▸ **Directions**:
Copy out each line of the data that holds the word "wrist".

[Records from a data source]
- Opening Delimiter -
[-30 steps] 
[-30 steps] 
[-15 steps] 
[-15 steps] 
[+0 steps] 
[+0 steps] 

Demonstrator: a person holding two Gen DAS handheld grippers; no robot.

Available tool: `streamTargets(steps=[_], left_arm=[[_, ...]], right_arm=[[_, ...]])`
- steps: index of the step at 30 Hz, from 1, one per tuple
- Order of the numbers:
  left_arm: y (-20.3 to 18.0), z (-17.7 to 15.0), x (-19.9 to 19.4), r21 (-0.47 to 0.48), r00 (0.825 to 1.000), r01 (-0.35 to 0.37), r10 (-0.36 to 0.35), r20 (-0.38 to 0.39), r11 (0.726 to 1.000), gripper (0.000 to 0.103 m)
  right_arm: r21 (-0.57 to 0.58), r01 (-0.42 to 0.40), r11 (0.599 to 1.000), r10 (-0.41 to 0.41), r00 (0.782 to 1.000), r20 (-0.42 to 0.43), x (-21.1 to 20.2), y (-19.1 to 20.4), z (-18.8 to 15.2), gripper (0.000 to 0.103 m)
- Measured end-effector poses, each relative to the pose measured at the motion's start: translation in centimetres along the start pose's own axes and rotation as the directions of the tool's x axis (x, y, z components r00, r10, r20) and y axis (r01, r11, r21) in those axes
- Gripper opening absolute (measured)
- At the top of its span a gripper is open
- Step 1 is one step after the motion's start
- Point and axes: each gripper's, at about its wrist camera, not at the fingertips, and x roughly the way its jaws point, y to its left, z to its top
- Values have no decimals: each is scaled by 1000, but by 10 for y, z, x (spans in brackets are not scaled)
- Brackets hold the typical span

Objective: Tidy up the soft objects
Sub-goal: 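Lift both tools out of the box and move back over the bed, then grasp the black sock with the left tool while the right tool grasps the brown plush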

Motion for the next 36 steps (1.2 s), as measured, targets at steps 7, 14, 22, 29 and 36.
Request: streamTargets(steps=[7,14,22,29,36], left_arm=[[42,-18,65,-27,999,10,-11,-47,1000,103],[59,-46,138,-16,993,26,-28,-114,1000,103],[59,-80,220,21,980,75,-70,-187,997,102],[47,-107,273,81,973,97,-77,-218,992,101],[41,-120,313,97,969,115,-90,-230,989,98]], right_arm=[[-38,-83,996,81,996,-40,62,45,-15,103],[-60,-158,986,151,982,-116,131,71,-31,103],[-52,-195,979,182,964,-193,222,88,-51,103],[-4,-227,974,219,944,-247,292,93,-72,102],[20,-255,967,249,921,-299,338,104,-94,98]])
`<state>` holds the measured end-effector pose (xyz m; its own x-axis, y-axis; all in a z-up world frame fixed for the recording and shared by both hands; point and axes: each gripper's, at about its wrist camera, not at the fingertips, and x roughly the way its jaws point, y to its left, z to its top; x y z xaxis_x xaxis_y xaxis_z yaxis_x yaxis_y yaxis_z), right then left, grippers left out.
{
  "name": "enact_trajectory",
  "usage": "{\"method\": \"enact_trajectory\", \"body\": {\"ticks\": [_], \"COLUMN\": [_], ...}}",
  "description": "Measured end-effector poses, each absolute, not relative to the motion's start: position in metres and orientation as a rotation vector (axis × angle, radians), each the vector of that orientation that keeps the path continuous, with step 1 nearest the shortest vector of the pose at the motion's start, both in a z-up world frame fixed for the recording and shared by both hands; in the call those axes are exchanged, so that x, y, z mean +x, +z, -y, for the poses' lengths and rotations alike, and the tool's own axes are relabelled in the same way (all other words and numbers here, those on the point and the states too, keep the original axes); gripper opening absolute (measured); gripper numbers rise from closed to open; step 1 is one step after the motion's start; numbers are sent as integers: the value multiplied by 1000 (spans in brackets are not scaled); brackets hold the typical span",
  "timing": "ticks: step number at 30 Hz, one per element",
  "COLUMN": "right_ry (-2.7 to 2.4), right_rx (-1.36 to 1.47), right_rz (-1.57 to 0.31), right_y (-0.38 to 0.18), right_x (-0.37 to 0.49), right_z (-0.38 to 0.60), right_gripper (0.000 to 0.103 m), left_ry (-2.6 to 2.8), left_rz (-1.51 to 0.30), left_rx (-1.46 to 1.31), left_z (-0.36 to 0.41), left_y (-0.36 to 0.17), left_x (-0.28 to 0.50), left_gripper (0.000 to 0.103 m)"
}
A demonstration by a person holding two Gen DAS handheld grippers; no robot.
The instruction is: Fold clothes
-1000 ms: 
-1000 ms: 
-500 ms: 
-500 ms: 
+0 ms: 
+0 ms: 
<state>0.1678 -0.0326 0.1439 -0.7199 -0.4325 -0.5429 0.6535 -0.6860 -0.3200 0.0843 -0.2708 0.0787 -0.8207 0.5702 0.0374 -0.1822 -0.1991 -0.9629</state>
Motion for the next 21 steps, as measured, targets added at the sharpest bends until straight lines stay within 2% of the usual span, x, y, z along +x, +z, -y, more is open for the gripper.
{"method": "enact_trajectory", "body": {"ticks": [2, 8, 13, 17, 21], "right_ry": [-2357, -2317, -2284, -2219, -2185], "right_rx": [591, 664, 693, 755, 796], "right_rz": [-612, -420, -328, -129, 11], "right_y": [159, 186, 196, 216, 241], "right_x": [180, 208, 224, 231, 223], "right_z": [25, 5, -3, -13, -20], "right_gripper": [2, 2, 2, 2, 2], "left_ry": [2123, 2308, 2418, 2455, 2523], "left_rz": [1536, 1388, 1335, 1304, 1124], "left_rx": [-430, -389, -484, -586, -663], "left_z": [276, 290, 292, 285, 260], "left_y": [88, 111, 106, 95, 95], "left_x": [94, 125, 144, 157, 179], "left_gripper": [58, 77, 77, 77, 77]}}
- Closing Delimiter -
▸ **Solution**:
- Point and axes: each gripper's, at about its wrist camera, not at the fingertips, and x roughly the way its jaws point, y to its left, z to its top
`<state>` holds the measured end-effector pose (xyz m; its own x-axis, y-axis; all in a z-up world frame fixed for the recording and shared by both hands; point and axes: each gripper's, at about its wrist camera, not at the fingertips, and x roughly the way its jaws point, y to its left, z to its top; x y z xaxis_x xaxis_y xaxis_z yaxis_x yaxis_y yaxis_z), right then left, grippers left out.

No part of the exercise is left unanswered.